• _Your assignment_: None of the images should appear in your copy. Transcribe the data in full.
##########
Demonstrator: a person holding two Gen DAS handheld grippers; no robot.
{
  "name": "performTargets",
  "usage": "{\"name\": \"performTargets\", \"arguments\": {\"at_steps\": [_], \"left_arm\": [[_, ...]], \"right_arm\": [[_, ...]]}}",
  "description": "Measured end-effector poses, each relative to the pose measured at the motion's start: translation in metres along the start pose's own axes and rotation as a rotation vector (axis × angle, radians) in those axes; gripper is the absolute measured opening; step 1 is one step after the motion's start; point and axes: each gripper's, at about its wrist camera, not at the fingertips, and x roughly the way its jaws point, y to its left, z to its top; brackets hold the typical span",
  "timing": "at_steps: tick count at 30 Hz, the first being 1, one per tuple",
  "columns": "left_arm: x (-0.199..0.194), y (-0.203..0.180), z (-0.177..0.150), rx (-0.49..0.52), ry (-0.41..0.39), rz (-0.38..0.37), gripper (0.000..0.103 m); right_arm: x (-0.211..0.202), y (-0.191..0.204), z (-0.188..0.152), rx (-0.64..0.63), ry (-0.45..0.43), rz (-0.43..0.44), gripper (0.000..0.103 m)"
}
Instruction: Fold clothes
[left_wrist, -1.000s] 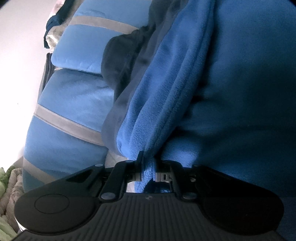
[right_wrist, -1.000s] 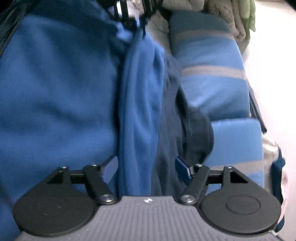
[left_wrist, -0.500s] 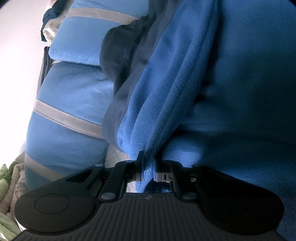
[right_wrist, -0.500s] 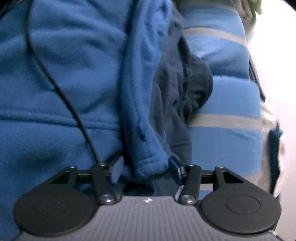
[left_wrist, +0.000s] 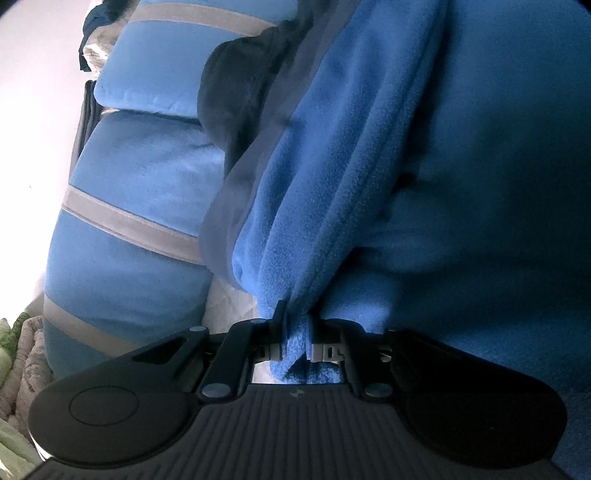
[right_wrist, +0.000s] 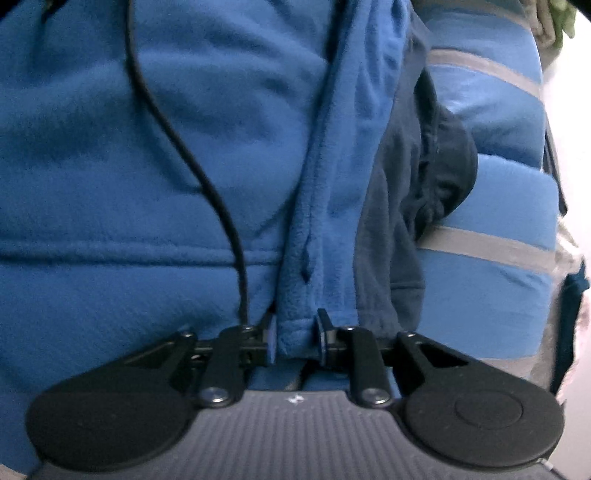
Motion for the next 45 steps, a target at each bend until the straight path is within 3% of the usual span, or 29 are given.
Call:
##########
• _Your solution_:
Demonstrator: a person holding two Gen DAS handheld grippers; no robot.
{
  "name": "performTargets",
  "usage": "{\"name\": \"performTargets\", \"arguments\": {\"at_steps\": [_], \"left_arm\": [[_, ...]], \"right_arm\": [[_, ...]]}}",
  "description": "Measured end-effector poses, each relative to the pose measured at the motion's start: translation in metres along the start pose's own axes and rotation as a rotation vector (axis × angle, radians) in those axes; gripper is the absolute measured opening; step 1 is one step after the motion's start; point and axes: each gripper's, at about its wrist camera, not at the fingertips, and x roughly the way its jaws point, y to its left, z to its top; brackets hold the typical span",
  "timing": "at_steps: tick count at 30 Hz, the first being 1, one per tuple",
  "columns": "left_arm: x (-0.199..0.194), y (-0.203..0.180), z (-0.177..0.150), rx (-0.49..0.52), ry (-0.41..0.39), rz (-0.38..0.37), gripper (0.000..0.103 m); right_arm: x (-0.211..0.202), y (-0.191..0.204), z (-0.188..0.152), rx (-0.64..0.63), ry (-0.45..0.43), rz (-0.43..0.44), gripper (0.000..0.103 m)"
}
Instruction: Fold clothes
[left_wrist, -1.000s] 
[right_wrist, -1.000s] 
[left_wrist, -0.500s] 
[right_wrist, -0.500s] 
[left_wrist, +0.000s] 
[right_wrist, +0.000s] 
Motion for the next 45 steps, a target at each bend until the straight path is within 3% of the usual span, or 29 are given.
Call:

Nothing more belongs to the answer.